Restate verbatim the span of lines below between the line with "Presence check — is any white desk" and the line with "Presence check — is any grey", including those two lines, and only that span.

---*---

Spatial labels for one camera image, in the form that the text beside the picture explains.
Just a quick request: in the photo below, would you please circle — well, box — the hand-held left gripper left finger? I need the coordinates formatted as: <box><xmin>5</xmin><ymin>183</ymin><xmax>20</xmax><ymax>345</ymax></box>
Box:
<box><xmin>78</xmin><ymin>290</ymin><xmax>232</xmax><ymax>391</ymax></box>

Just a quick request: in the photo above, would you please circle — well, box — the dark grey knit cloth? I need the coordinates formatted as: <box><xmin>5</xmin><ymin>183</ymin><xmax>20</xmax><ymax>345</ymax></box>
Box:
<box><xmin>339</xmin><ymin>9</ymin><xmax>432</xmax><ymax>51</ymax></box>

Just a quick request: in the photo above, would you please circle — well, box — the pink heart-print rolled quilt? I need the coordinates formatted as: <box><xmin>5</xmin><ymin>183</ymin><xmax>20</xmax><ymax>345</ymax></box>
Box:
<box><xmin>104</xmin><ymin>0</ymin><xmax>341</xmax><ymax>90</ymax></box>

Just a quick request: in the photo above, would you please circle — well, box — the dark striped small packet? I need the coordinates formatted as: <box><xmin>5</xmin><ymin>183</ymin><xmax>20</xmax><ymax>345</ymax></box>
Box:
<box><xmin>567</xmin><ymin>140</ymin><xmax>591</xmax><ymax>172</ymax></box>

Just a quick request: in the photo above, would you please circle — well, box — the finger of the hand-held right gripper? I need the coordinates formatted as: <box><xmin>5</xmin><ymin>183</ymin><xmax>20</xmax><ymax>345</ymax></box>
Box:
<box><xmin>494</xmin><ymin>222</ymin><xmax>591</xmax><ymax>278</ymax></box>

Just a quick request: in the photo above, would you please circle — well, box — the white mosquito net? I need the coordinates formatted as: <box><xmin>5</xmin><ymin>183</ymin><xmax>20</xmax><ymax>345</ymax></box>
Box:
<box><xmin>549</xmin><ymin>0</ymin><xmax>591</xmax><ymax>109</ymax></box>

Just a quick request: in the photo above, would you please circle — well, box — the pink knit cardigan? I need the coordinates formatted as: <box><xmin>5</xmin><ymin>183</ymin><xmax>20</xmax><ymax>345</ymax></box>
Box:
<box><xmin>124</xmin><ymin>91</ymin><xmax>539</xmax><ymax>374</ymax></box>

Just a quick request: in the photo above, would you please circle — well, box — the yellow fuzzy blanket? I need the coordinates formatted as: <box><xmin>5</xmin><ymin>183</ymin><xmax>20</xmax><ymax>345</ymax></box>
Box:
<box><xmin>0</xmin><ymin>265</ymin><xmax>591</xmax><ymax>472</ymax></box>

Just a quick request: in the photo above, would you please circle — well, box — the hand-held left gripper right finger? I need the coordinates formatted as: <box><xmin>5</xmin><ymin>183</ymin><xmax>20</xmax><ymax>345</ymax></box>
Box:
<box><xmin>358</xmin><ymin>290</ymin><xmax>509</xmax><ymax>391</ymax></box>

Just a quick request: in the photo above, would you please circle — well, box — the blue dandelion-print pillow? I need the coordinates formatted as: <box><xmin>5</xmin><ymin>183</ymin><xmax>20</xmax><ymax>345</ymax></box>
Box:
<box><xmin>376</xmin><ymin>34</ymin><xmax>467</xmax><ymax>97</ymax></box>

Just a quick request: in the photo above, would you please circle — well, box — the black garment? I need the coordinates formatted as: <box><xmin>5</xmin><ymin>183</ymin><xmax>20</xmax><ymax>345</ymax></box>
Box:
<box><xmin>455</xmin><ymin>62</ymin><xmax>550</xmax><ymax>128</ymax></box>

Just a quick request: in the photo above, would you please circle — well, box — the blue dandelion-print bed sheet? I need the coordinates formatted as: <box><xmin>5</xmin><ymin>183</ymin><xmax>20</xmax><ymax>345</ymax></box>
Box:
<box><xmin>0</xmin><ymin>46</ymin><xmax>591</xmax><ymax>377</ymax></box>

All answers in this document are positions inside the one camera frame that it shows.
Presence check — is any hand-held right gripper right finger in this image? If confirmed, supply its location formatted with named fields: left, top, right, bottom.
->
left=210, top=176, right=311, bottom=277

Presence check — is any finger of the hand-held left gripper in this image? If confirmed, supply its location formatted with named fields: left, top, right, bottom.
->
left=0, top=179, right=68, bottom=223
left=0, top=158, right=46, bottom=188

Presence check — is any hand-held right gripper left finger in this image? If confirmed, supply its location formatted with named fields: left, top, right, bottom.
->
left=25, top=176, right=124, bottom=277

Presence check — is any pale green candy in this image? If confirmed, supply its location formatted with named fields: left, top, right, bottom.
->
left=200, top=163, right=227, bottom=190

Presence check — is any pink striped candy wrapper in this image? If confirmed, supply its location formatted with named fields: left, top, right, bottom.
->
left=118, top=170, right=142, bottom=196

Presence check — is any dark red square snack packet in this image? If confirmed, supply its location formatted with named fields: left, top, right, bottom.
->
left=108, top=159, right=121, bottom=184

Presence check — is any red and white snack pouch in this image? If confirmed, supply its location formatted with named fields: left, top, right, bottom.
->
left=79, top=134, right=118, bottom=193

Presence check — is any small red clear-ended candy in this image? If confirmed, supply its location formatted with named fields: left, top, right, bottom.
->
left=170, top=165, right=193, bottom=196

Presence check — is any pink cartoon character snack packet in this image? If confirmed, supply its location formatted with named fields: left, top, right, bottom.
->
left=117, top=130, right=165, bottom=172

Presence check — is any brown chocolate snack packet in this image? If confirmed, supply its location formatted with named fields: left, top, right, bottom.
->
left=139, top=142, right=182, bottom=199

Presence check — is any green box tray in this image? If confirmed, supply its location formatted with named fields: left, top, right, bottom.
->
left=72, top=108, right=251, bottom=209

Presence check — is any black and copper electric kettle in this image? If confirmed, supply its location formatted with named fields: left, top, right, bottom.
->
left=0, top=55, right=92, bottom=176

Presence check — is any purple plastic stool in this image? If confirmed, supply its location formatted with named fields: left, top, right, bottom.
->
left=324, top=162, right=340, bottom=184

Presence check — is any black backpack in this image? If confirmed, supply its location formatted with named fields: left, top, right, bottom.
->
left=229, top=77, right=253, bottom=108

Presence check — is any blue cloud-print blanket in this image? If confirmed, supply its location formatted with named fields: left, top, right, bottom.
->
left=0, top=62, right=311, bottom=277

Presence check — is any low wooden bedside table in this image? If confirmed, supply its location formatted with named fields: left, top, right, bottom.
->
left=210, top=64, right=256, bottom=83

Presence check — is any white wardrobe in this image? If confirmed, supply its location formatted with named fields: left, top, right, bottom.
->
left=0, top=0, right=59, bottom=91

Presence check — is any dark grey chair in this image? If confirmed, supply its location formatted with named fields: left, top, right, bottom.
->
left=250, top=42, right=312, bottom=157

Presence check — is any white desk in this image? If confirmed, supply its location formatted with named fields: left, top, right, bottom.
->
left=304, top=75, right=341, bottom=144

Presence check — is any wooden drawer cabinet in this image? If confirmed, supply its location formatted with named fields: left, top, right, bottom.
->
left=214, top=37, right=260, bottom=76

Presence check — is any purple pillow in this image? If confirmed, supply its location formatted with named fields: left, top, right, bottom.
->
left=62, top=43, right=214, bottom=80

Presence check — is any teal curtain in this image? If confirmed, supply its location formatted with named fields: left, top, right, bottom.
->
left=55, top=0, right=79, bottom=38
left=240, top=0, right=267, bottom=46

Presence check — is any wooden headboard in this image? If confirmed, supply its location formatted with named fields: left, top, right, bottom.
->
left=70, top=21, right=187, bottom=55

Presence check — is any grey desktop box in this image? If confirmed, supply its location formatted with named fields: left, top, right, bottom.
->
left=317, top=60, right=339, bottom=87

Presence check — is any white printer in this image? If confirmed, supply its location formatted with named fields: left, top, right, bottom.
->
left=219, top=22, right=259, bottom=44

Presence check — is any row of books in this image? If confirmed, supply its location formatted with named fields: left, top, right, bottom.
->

---*---

__OUTPUT BELOW__:
Presence check — is any white desk in this image? If confirmed, supply its location formatted with named fields: left, top, right, bottom.
->
left=304, top=75, right=341, bottom=144

Presence check — is any wooden drawer cabinet in this image? If confirmed, supply its location formatted with named fields: left, top, right, bottom.
->
left=214, top=37, right=260, bottom=76

Presence check — is any purple pillow in this image? If confirmed, supply its location formatted with named fields: left, top, right, bottom.
->
left=62, top=43, right=214, bottom=80

Presence check — is any teal curtain in this image? If confirmed, supply its location formatted with named fields: left, top, right, bottom.
->
left=55, top=0, right=79, bottom=38
left=240, top=0, right=267, bottom=46

Presence check — is any wooden headboard in this image? If confirmed, supply its location formatted with named fields: left, top, right, bottom.
->
left=70, top=21, right=187, bottom=55

Presence check — is any grey desktop box in this image? If confirmed, supply its location formatted with named fields: left, top, right, bottom.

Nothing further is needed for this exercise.